Citons plus amplement et surtout plus attentivement le § 10 du IVe livre du Zarathoustra :
Souffrance est aussi un plaisir, malédiction est aussi une bénédiction, la nuit est aussi un Soleil, — ou me quittez ou apprenez ceci : un sage est aussi un bouffon.

Fut-il un seul plaisir auquel jamais vous dites Oui ? De la sorte, ô mes amis, à toute peine aussi, vous disiez Oui ! Toutes choses sont enchaînées, enchevêtrées, éprises, —

jamais voulûtes-vous que fût deux fois une fois, jamais avez-vous dit : "Tu me plais, heur ! instant ! clignement d'œil !", ainsi vouliez que tout revînt !

— tout à nouveau, tout éternel, tout enchaîné, enchevêtré, épris, oh ! c'est ainsi que vous aimiez le monde, —

— ô vous les éternels, vous l'aimez éternel et pour toujours ; et à la peine aussi vous dites : Disparais, mais reviens ! Car tout plaisir veut — éternité !


Mais avant de comparer directement avec un texte qui constitue un des sommets du romantisme français, une petite précision : ce passage montre à l'évidence que la monstruosité dont vous parlez n'est pas même la moitié de l'Éternel retour, car elle n'en est la moitié qu'à la condition de lui associer le plaisir, et non seulement de l'associer, mais aussi de ne pas l'amputer malhonnêtement de ce qui le caractérise :
plaisir veut de toutes choses éternité

On trouve une myriade de poèmes, tous des chefs-d'œuvre, qui confirment ce que vous dit Liber à propos de Nietzsche hyper romantique.
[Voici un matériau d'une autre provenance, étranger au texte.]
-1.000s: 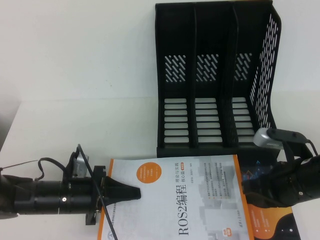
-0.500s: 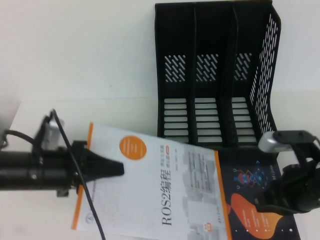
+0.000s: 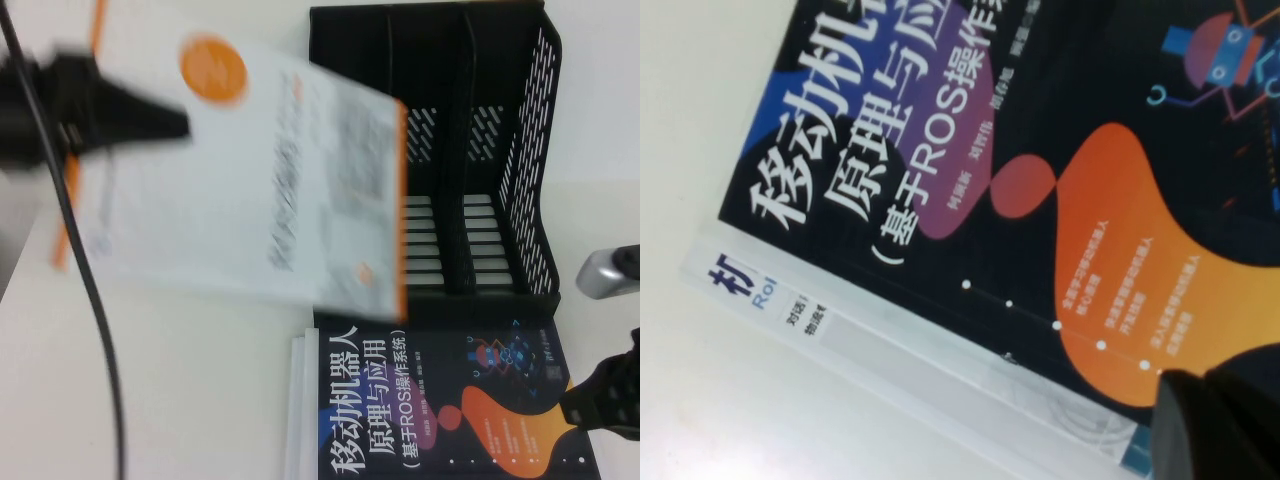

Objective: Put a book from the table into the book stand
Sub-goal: Place the book on the book shelf

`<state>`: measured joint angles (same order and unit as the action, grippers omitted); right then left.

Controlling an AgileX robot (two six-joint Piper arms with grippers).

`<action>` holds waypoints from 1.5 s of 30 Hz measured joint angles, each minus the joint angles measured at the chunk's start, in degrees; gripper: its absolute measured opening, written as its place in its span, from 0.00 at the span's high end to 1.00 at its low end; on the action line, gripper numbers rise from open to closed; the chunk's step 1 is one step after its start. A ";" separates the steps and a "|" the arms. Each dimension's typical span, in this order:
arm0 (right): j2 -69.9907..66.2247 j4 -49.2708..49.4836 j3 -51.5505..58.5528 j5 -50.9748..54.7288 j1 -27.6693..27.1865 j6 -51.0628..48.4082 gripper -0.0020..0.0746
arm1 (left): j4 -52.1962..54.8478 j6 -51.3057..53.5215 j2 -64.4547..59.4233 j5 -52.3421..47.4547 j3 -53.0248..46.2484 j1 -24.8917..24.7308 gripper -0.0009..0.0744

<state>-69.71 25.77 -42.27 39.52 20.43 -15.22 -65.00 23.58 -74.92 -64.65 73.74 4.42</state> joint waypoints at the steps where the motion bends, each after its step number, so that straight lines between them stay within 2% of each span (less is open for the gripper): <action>1: 0.62 -0.28 0.00 0.14 0.00 0.14 0.97 | 2.36 -2.21 -0.38 -0.25 3.26 0.00 0.85; 5: 1.34 -0.67 0.00 0.60 0.00 0.38 0.97 | 11.57 -11.52 -3.98 -2.17 18.59 0.00 0.85; 11: 1.34 -0.69 0.00 0.60 0.00 0.38 0.97 | 18.87 -21.86 -12.62 -4.36 36.28 -0.84 0.85; 14: 1.34 -0.69 0.05 0.60 0.00 0.38 0.97 | 25.13 -27.17 -16.95 -5.48 44.17 -3.64 0.85; 19: 1.34 -0.79 0.05 0.60 0.00 0.38 0.97 | 36.31 -33.19 -24.41 -8.00 55.25 -11.92 0.85; 23: 1.34 -0.79 0.05 0.49 0.00 0.60 0.97 | 40.67 -35.92 -29.29 -8.00 59.77 -17.25 0.85; 27: 1.34 -0.79 0.05 0.15 0.00 0.61 0.97 | 42.57 -37.57 -32.01 -8.08 60.54 -20.16 0.85; 39: 1.34 -0.79 0.14 -1.03 0.00 0.68 0.97 | 43.67 -38.36 -34.91 -8.08 61.28 -21.59 0.85; 45: 1.34 -0.79 0.14 -1.12 0.00 0.68 0.97 | 42.41 -38.36 -34.30 -8.08 68.53 -21.59 0.85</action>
<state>-68.36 24.97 -42.14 38.40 20.43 -14.54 -22.59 -14.78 -109.22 -72.74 142.27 -17.17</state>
Nietzsche voulait parfaire, achever le romantisme, réaliser le vœu du romantisme, ce qui est, qui fut et qui reste le problème du romantisme : jamais voulûtes-vous que fût deux fois une fois ? Vous le trouvez chez Vigny, dans "La Maison du berger" :
Éva, j'aimerai tout dans les choses créées,
Je les contemplerai dans ton regard rêveur
Qui partout répandra ses flammes colorées,
Son repos gracieux, sa magique saveur :
Sur mon cœur déchiré viens poser ta main pure,
Ne me laisse jamais seul avec la Nature ;
Car je la connais trop pour n'en pas avoir peur.

Elle me dit : "Je suis l'impassible théâtre
Que ne peut remuer le pied de ses acteurs ;
Mes marches d'émeraude et mes parvis d'albâtre,
Mes colonnes de marbre ont les dieux pour sculpteurs.
Je n'entends ni vos cris ni vos soupirs ; à peine
Je sens passer sur moi la comédie humaine
Qui cherche en vain au ciel ses muets spectateurs.
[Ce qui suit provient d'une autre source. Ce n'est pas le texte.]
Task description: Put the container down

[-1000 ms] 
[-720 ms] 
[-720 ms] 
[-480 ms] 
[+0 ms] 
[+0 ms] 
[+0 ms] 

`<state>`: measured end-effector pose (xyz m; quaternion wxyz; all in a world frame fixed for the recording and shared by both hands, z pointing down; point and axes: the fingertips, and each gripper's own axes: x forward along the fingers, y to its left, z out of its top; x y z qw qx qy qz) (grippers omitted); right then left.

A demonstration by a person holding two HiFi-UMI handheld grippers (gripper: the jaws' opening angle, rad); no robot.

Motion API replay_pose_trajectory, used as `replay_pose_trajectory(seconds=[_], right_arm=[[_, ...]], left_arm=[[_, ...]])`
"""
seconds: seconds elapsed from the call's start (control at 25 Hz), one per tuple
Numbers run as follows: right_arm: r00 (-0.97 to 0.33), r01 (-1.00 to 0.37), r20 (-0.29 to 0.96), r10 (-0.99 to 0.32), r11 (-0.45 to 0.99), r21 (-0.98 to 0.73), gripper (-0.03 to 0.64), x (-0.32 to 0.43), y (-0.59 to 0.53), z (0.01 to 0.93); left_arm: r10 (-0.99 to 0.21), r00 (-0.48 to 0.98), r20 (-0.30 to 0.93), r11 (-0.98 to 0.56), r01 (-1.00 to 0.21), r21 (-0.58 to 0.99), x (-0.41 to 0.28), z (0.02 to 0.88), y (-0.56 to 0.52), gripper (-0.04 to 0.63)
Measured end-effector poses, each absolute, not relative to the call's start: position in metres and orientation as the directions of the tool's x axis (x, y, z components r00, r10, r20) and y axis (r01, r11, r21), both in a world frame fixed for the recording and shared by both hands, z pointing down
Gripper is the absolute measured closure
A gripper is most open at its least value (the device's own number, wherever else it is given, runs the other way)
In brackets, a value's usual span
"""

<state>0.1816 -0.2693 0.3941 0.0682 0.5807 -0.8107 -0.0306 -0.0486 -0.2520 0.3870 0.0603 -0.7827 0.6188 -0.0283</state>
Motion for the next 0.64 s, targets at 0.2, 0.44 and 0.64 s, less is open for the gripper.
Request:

"Je roule avec dédain, sans voir et sans entendre,
A côté des fourmis les populations ;
Je ne distingue pas leur terrier de leur cendre,
J'ignore en les portant les noms des nations.
On me dit une mère et je suis une tombe.
Mon hiver prend vos morts comme son hécatombe,
Mon printemps ne sent pas vos adorations.

"Avant vous j'étais belle et toujours parfumée,
J'abandonnais au vent mes cheveux tout entiers,
Je suivais dans les cieux ma route accoutumée,
Sur l'axe harmonieux des divins balanciers.
Après vous, traversant l'espace où tout s'élance,
J'irai seule et sereine, en un chaste silence
Je fendrai l'air du front et de mes seins altiers."

C'est là ce que me dit sa voix triste et superbe,
Et dans mon cœur alors je la hais, et je vois
Notre sang dans son onde et nos morts sous son herbe
Nourrissant de leurs sucs la racine des bois.
Et je dis à mes yeux qui lui trouvaient des charmes :
"Ailleurs tous vos regards, ailleurs toutes vos larmes,
Aimez ce que jamais on ne verra deux fois."

Oh ! qui verra deux fois ta grâce et ta tendresse
,
Ange doux et plaintif qui parle en soupirant ?
Qui naîtra comme toi portant une caresse
Dans chaque éclair tombé de ton regard mourant,
Dans les balancements de ta tête penchée,
Dans ta taille indolente et mollement couchée,
Et dans ton pur sourire amoureux, et souffrant ?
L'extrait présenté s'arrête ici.